His semi-fictitious creations live on in movies -- twenty films have retold his stories -- and plays, including Guys and Dolls.  This light-hearted musical brings together two extremes of New York life: the crap-shooting, horse-betting gamblers and the uniformed Salvation Army staff with drum, trombone, kettle and their message of reform and a better life.  Nathan Detroit is the small-potatoes organizer of the "longest established floating crap game in the City of New York," and Miss Sarah Brown is the uniformed Salvation Army sergeant heading the sparsely attended 49th Street Mission. 

Paige Blend as Miss Adelaide (photo: Siggi Ragnar)

As in Runyon's fiction, these gamblers aren't real criminals; they're dreamers and grifters, perhaps with a inclination to a simple con, but I am telling you that they are in all ways sincere.  Their markers -- should you be uninformed, those are their promises to pay, upon their honor -- are regarded with a seriousness not to be neglected or surpassed.

I am quick to say that the Playhouse production of Guys and Dolls does not entirely stick to the 1930s view of these denizens of the metropolis, but director and choreographer Michelle Pietri puts a robust and very masculine set of guys before you to scheme, avoid John Law and pitch the woo to dolls who are in my estimation most acceptable representatives of the female of the species.

Putting aside the Runyonisms for the moment, there are two absolute standouts in this large cast, performers with total concentration and the gift of delivering their characters with special grace and style.  Paige Blend is Miss Adelaide, the woeful nightclub songstress left waiting for the altar for 14 years while Nathan Detroit attends to business.  She has presence, voice, quickness in detail and the vivacity of a true comedienne.  She's got some of best numbers in the show -- "Adelaide's Lament" about allergies caused by a continuing lack of matrimony, her duos "Sue Me" with Nathan Detroit (Miguel Ochoa) and "Marry the Man Today" with Miss Sarah Brown (Caroline Kittrell). She completely inhabits the persona of that not-too-bright but ever-so-sincere character.  Her two nightclub numbers with the Hot Box Girls -- "A Bushel and a Peck" and "Take Back Your Mink" -- are adorable.

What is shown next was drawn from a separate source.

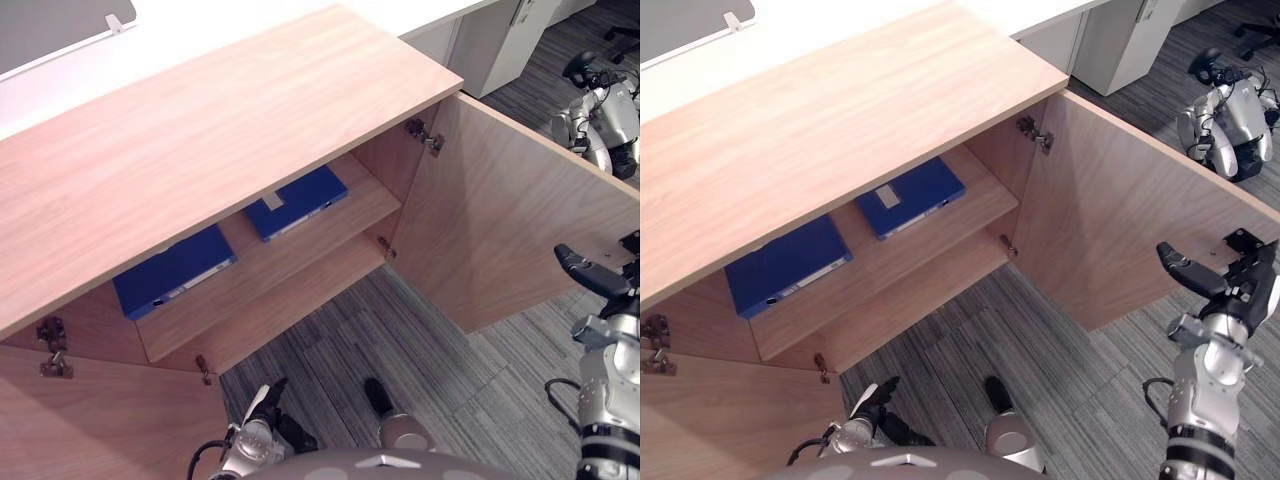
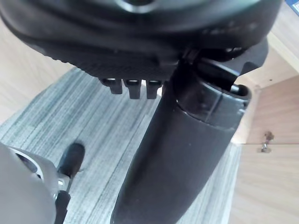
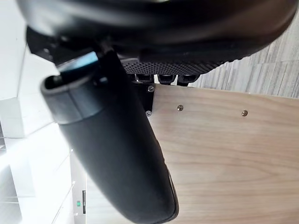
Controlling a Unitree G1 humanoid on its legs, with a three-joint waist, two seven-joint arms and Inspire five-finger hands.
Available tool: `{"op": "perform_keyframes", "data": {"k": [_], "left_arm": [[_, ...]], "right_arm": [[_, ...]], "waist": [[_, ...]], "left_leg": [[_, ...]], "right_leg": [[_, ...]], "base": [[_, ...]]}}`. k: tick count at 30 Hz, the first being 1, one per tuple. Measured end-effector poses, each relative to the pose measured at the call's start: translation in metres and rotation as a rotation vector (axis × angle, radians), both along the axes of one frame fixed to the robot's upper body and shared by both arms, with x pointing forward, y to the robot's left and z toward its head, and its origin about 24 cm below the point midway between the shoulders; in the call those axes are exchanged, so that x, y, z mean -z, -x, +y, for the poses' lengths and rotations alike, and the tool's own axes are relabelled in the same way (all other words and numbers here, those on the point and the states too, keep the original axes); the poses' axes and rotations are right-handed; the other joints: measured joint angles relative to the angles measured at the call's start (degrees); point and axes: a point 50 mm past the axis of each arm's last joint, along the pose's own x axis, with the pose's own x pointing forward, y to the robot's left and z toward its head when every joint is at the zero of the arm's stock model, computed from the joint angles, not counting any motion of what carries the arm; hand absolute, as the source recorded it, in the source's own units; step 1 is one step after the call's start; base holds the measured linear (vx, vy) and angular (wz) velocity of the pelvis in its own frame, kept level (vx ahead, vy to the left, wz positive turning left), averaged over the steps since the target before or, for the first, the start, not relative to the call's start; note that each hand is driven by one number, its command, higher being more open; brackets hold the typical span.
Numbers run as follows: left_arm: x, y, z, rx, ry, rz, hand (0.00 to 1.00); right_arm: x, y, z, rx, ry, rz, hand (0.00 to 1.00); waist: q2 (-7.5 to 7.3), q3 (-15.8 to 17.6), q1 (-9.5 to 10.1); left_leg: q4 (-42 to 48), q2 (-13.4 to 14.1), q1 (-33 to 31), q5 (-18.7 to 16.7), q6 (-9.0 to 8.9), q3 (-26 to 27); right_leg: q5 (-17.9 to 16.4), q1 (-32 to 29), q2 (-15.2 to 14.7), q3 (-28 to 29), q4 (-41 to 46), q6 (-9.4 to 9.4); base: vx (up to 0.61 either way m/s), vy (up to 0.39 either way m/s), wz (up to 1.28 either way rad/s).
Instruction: Walk over to the cabinet, pick up the folder, carry it to the office cabinet, place the folder inside the office cabinet, then close the office cabinet door
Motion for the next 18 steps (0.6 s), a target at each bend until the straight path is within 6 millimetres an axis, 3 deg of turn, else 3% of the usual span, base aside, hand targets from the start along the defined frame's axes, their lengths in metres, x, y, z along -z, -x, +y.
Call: {"op": "perform_keyframes", "data": {"k": [8,13,18], "left_arm": [[-0.006,-0.020,0.001,0.000,-0.004,-0.048,1.00],[-0.006,-0.019,0.001,0.009,-0.009,-0.044,1.00],[-0.004,-0.015,0.002,0.027,-0.026,-0.033,1.00]], "right_arm": [[0.009,0.029,0.052,-0.066,-0.093,-0.072,1.00],[0.013,0.049,0.094,-0.145,-0.172,-0.074,1.00],[0.018,0.069,0.133,-0.266,-0.250,-0.030,1.00]], "waist": [[-1.13,0.60,-0.14],[-1.91,0.48,-0.31],[-3.58,-0.04,-0.33]], "left_leg": [[0.10,0.59,0.21,-0.04,-0.06,1.95],[0.50,1.10,0.86,-0.38,-0.41,3.46],[1.32,1.68,1.11,-0.92,-1.06,4.67]], "right_leg": [[1.48,0.05,0.44,2.32,-0.95,-0.05],[1.52,-0.28,1.03,4.01,0.00,-0.07],[1.59,-0.69,1.70,5.31,1.07,-0.02]], "base": [[0.00,-0.024,-0.14],[0.00,-0.022,-0.18],[-0.02,-0.035,-0.14]]}}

J.J. Gonzalez as Bennie Southstreet, a minor adjunct to Nicely-Nicely Johnson (chunky comedian Gerardo Vallejo) is the other.  Bennie is written as a simple foil to a second banana, a handy harmonizer and straight man.  But Gonzalez is intent every second we see him, reacting subtly to events around him.  In a way, he represents us, the audience to the events of the play.  For the key scene of the second act where the gamblers reluctantly attend a Salvation Army all-night revival meeting, Director Pietri made the right choice to put him at center stage on the bench end closest to the audience.

Robert Nauman, Gerardo Vallejo, J.J. Gonzalez (photo: Siggi Ragnar)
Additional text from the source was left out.